Immissioni sonore intollerabili: il danno è in re ipsa

Immissioni sonore intollerabili: il danno è in re ipsa

Con atto di citazione notificato in data 07.04.2008 i sig.ri “Tizio” e “Caia” convennero in giudizio innanzi al Tribunale di Pavia la Società “Sempronia”, deducendo di aver subito per diversi anni, le immissioni sonore provenienti dall’esercizio commerciale sottostante, eccedenti il limite della normale tollerabilità, in orario notturno, dalle ore 22 alle ore 6.

Ciò premesso, parte attrice, chiedeva la condanna della convenuta al risarcimento dei danni non patrimoniali subiti a causa delle stesse. La convenuta, costituitasi tempestivamente, resisteva negando che le immissioni sonore prodotte, eccedessero la normale tollerabilità.

Il Giudice di prime cure rigettò le richieste risarcitorie avanzate dagli attori, ritenendo non provata l’esistenza di una vera e propria patologia a carico degli attori e, quindi, l’esistenza di danni risarcibili. Avverso codesta sentenza, parte attrice fece appello. La Corte d’Appello Milano, in riforma della sentenza di primo grado, condannava la Società “Sempronia” al risarcimento dei danni, quantificati in euro 10.000,00 a favore del sig. “Tizio” e di euro 20.000,00 a favore della sig.ra “Caia”. La Corte territoriale, affermava che con riferimento al sig. “Tizio”, la carenza di documentazione obiettiva del danno subito comportava la necessità di una valutazione equitativa, mentre, con riferimento alla sig.ra “Caia”, il danno risultava provato sulla base della documentazione medica prodotta.

Per la cassazione di detta sentenza propose ricorso la Società “Sempronia”, rilevando, fra l’altro, l’inesistenza della prova di un danno risarcibile e l’impossibilità della sua quantificazione, nonché l’inesistenza della prova della perdurante sussistenza di immissioni rumorose oltre la normale tollerabilità ed altresì l’insussistenza del presupposto per dar luogo ad una liquidazione equitativa del danno.

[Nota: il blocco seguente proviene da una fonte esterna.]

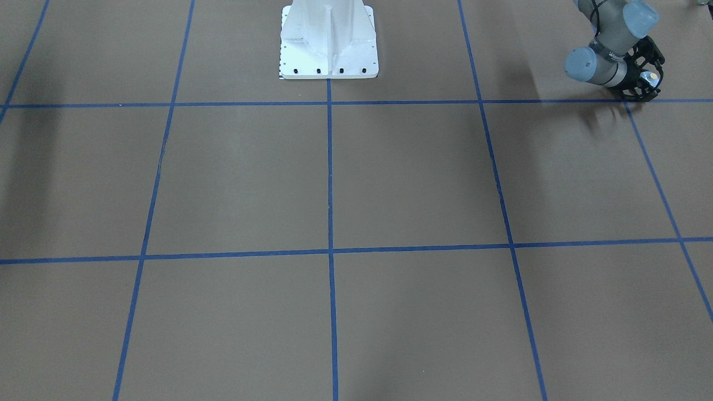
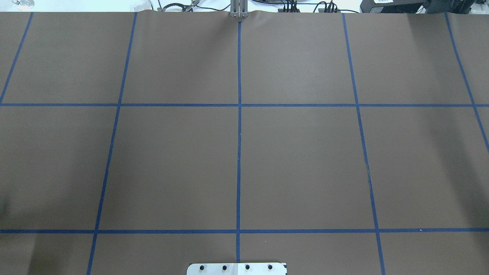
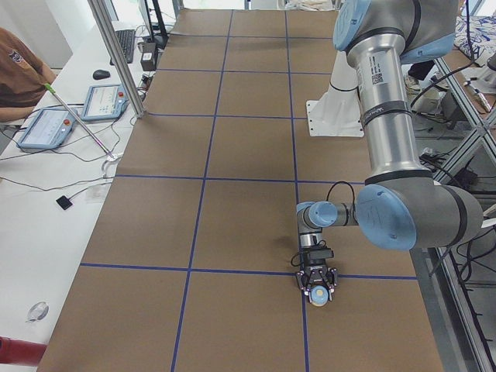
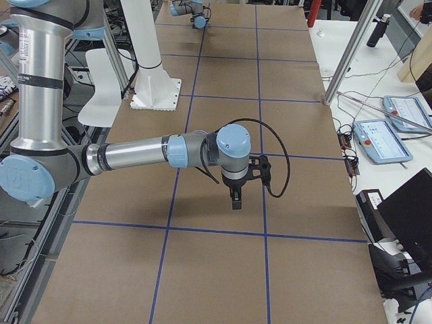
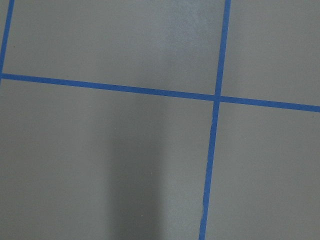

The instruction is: Place and press bell with both arms

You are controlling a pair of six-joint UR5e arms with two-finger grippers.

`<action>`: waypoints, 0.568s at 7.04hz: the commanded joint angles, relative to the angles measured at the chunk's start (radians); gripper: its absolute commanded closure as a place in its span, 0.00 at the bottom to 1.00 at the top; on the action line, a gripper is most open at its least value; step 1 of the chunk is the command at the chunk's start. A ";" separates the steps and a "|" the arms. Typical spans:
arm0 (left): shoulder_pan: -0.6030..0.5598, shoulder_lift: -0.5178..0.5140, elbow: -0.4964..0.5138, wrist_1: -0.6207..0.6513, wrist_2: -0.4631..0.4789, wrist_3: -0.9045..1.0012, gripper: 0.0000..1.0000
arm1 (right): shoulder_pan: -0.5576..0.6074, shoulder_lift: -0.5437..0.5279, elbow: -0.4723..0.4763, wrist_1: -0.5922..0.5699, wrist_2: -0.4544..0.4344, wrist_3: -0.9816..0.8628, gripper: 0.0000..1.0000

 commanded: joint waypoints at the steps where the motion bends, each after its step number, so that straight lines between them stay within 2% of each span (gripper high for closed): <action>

La Suprema Corte di Cassazione, ribadendo il recente orientamento giurisprudenziale, ha rigettato il ricorso, precisando che il danno non patrimoniale conseguente ad immissioni illecite è risarcibile indipendentemente da un danno biologico “documentato”, quando sia riferibile alla lesione del diritto al normale svolgimento della vita, familiare all’interno della propria abitazione e del diritto alla libera e piena esplicazione delle proprie abitudini di vita quotidiane, trattandosi di diritti costituzionalmente garantiti, la cui tutela è ulteriormente rafforzata dall’art. 8 Conv. Eur. Dir. Uomo, norma alla quale il giudice interno è tenuto ad uniformarsi (Cass. Ss.Uu. 2611/2017; Cass. 20927/2015 e Cass. 26899/2014). Ne consegue che, considerata la natura del pregiudizio oggetto di tutela, la relativa prova può essere fornita anche mediante presunzioni, sulla base delle nozioni di comune esperienza.

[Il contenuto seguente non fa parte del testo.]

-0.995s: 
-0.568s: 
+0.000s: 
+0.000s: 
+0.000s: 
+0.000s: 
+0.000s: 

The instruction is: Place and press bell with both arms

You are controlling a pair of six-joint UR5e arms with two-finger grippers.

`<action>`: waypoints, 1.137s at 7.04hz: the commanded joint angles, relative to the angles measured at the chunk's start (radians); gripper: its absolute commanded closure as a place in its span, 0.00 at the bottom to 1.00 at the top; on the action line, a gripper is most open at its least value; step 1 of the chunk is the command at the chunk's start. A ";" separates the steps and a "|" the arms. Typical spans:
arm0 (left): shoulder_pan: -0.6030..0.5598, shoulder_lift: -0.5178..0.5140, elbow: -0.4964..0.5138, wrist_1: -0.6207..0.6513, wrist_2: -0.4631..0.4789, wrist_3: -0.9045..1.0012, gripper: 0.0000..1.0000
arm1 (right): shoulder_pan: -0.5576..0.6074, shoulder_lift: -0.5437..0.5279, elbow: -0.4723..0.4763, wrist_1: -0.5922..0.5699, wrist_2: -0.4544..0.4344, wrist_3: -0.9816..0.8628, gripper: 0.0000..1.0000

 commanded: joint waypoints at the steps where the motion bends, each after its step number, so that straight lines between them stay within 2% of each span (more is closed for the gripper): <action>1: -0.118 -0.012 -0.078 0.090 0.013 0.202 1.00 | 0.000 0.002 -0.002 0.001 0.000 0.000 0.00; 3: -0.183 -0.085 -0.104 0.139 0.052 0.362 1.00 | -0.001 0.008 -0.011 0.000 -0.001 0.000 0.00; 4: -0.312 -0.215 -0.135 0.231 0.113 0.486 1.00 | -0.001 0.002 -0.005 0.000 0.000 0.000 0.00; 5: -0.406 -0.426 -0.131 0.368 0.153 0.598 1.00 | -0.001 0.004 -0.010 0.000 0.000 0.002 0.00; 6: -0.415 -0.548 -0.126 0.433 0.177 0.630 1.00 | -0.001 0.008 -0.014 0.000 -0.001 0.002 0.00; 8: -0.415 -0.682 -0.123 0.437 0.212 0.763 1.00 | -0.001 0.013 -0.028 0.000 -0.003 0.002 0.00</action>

L’accertata esposizione per diversi anni, nella casa di abitazione e per di più prevalentemente nelle ore notturne, ad immissioni rumorose eccedenti la normale tollerabilità, è di per sé fonte di stress, da cui deriva una lesione della sfera personale e dell’integrità psico-fisica (Cass. civ. 16408/2017).

Il danno dunque è da considerarsi sussistente in re ipsa.